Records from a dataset
--------------------------------

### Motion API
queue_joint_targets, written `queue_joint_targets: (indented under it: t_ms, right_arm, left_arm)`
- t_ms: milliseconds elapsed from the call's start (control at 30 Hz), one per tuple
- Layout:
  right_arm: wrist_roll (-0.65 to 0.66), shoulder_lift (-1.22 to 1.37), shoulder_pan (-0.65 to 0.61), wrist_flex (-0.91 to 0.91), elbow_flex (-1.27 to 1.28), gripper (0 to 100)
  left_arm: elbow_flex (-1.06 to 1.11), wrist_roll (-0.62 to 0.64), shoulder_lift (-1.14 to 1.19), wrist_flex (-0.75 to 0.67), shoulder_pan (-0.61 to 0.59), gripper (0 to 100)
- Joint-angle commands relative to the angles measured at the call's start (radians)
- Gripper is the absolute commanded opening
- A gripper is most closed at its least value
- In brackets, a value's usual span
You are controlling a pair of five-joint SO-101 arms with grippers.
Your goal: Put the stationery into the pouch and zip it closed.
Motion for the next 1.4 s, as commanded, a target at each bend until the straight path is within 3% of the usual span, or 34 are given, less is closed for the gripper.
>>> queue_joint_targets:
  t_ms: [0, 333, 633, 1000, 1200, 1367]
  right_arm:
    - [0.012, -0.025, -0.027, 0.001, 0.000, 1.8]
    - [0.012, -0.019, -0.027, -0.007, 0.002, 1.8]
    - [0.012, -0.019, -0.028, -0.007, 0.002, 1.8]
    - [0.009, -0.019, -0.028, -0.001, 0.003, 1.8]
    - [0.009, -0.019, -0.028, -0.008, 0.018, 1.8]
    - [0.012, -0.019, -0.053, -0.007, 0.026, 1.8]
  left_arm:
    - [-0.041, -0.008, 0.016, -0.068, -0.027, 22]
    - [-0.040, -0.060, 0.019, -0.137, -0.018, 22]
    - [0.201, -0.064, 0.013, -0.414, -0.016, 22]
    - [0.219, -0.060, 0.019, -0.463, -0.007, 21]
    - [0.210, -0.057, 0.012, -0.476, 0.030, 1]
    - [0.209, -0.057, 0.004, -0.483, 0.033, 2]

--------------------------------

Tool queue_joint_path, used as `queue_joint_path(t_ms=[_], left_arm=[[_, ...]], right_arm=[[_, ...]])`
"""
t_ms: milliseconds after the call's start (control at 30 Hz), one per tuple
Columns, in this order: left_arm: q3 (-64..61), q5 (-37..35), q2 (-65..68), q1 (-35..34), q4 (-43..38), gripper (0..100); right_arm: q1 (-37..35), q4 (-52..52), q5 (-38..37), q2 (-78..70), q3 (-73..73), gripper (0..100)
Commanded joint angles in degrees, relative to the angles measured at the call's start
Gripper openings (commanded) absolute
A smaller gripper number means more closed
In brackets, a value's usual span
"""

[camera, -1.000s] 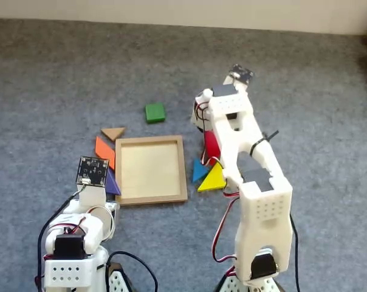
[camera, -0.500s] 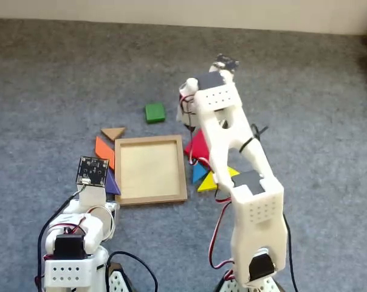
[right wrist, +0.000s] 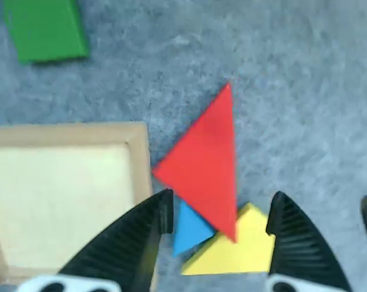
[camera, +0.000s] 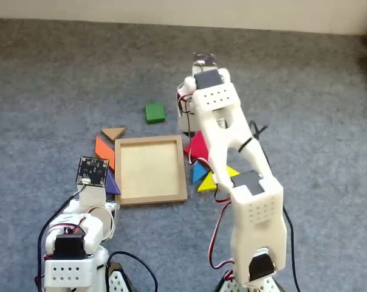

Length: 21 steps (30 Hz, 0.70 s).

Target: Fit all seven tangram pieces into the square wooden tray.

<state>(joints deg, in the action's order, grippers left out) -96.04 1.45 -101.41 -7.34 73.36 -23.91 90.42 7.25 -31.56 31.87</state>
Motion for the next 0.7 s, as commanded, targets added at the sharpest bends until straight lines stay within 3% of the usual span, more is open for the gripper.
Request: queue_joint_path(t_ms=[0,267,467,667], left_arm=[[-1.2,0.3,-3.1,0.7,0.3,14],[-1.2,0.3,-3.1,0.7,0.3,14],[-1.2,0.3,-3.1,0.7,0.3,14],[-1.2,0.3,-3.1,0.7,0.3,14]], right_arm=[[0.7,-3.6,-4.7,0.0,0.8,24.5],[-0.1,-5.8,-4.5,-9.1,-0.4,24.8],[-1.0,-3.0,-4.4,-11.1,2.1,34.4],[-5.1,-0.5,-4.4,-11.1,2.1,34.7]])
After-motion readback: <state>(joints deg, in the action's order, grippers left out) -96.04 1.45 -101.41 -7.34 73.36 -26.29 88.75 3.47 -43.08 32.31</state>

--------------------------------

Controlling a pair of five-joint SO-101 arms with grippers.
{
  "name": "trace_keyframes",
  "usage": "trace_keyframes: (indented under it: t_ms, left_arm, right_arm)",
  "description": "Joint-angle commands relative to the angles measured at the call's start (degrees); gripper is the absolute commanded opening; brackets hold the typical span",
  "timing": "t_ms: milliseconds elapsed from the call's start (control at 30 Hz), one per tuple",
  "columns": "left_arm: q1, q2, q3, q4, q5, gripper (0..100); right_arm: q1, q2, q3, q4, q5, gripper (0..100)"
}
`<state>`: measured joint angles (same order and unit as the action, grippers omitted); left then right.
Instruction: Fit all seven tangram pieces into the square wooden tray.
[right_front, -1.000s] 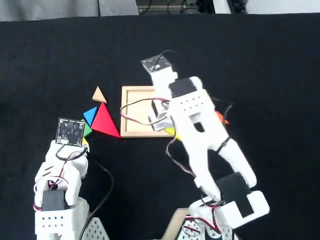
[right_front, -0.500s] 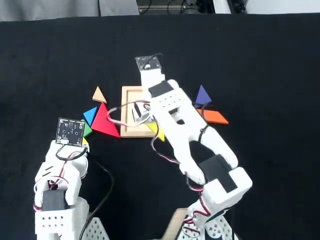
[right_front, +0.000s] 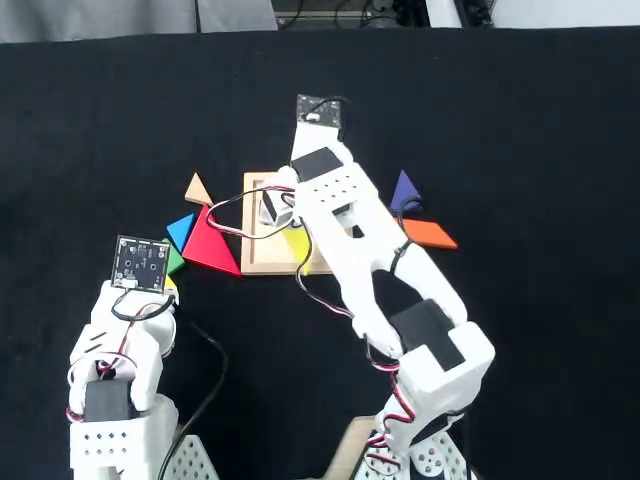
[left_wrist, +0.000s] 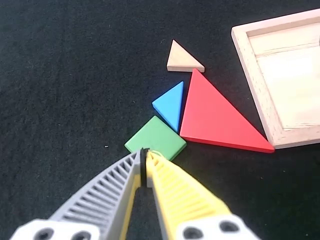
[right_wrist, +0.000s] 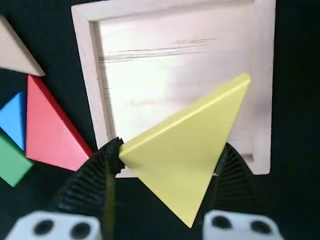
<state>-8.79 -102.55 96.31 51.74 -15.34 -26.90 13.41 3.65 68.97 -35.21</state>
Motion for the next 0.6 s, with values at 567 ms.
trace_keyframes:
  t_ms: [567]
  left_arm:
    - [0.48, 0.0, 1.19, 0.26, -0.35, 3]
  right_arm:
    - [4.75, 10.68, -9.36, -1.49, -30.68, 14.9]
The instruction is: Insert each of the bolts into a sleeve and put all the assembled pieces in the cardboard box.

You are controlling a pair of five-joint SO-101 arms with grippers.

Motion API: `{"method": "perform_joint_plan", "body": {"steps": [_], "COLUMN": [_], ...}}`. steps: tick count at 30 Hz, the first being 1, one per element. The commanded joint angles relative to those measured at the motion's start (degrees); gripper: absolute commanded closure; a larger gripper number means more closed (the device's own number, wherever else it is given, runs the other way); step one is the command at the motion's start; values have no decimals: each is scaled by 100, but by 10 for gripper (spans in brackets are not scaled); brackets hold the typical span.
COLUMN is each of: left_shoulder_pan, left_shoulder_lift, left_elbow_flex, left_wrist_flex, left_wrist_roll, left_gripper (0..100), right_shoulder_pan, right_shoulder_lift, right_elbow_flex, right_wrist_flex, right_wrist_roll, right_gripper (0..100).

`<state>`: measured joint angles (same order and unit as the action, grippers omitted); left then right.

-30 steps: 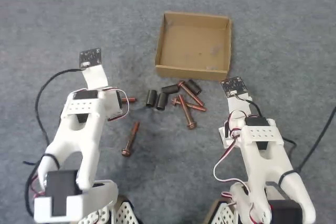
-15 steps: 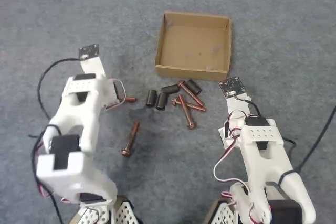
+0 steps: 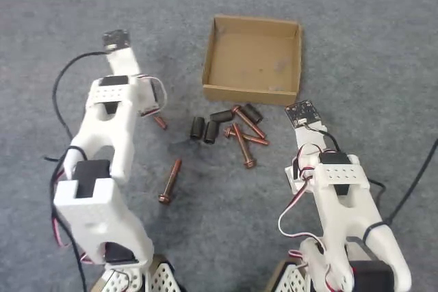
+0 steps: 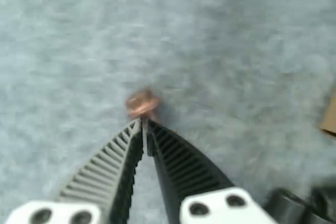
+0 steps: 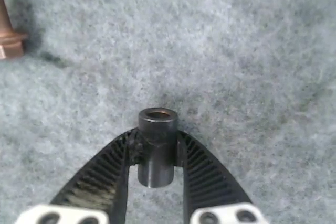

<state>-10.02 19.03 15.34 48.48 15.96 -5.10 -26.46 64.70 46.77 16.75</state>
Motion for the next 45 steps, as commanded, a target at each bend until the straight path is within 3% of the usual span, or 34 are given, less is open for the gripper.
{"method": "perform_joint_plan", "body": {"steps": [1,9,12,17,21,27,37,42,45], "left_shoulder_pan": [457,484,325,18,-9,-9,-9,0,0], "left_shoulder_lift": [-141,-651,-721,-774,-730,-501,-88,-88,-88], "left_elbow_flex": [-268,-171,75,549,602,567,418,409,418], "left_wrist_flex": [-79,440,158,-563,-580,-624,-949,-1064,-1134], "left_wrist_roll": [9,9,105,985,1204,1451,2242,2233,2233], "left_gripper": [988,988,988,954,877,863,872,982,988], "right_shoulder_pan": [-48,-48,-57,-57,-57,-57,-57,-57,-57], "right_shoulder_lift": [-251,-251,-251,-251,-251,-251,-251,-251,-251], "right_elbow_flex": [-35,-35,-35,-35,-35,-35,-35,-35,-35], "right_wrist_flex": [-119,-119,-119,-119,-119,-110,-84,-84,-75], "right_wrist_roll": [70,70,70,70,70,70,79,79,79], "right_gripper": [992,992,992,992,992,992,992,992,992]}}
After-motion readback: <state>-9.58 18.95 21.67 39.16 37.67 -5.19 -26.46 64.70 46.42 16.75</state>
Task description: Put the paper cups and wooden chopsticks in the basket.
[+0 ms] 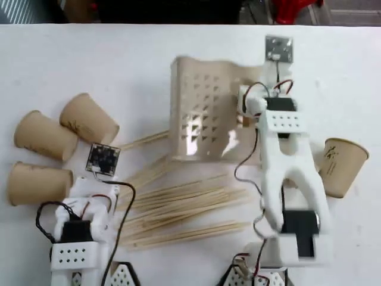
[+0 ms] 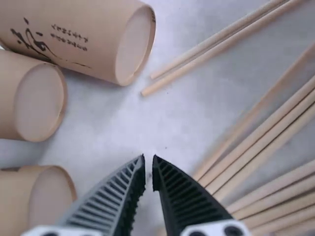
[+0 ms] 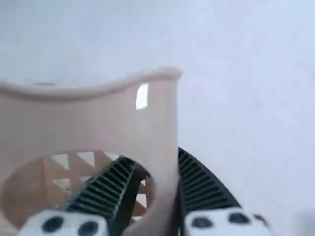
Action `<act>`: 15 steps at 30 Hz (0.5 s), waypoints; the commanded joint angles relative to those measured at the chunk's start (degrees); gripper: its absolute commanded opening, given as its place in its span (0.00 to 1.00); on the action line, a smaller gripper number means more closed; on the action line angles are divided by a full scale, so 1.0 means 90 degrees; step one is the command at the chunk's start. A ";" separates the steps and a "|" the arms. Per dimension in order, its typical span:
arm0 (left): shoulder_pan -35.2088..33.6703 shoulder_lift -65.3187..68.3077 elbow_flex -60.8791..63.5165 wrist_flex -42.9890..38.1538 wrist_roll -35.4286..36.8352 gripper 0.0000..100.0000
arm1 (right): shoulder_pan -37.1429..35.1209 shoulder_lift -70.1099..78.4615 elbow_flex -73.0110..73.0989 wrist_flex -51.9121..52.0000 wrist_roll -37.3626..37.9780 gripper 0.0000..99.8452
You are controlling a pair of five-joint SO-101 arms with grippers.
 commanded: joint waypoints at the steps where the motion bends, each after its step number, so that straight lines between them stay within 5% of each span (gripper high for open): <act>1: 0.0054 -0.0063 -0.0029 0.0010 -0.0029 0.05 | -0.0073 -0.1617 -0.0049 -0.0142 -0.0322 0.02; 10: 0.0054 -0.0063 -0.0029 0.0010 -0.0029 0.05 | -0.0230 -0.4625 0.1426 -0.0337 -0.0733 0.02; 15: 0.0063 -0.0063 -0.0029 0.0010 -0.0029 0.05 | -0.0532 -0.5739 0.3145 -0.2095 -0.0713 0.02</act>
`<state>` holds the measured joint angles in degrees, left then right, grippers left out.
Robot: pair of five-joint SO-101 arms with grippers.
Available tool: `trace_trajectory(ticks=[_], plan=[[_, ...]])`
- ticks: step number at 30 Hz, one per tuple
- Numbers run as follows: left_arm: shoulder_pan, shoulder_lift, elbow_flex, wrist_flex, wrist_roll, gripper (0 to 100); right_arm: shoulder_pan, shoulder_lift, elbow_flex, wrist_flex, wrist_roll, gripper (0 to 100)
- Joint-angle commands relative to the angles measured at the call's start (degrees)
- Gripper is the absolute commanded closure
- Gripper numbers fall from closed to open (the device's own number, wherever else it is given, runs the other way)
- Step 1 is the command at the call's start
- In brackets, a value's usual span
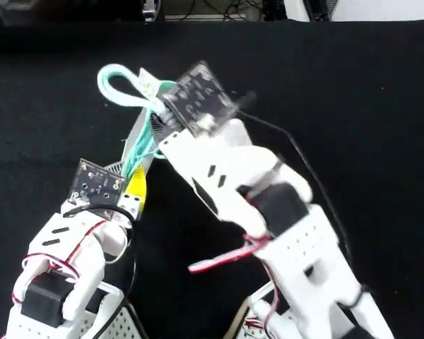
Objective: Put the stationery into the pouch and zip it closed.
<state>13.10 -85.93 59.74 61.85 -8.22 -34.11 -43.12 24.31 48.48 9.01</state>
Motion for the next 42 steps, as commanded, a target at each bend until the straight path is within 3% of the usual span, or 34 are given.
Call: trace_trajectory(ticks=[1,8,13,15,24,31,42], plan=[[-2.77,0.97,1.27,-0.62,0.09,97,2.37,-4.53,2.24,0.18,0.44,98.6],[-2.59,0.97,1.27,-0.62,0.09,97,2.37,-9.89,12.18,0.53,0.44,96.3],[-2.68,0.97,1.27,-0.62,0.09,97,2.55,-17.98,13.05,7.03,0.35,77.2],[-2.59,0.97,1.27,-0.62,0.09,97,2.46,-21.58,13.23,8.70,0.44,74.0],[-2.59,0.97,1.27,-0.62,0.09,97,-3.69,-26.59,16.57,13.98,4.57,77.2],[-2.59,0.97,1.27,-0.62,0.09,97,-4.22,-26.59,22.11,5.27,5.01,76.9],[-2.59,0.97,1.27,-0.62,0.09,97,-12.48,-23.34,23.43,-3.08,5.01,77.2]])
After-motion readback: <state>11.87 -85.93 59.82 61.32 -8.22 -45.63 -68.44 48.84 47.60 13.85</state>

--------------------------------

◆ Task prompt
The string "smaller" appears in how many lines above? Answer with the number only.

◆ Exercise solution
2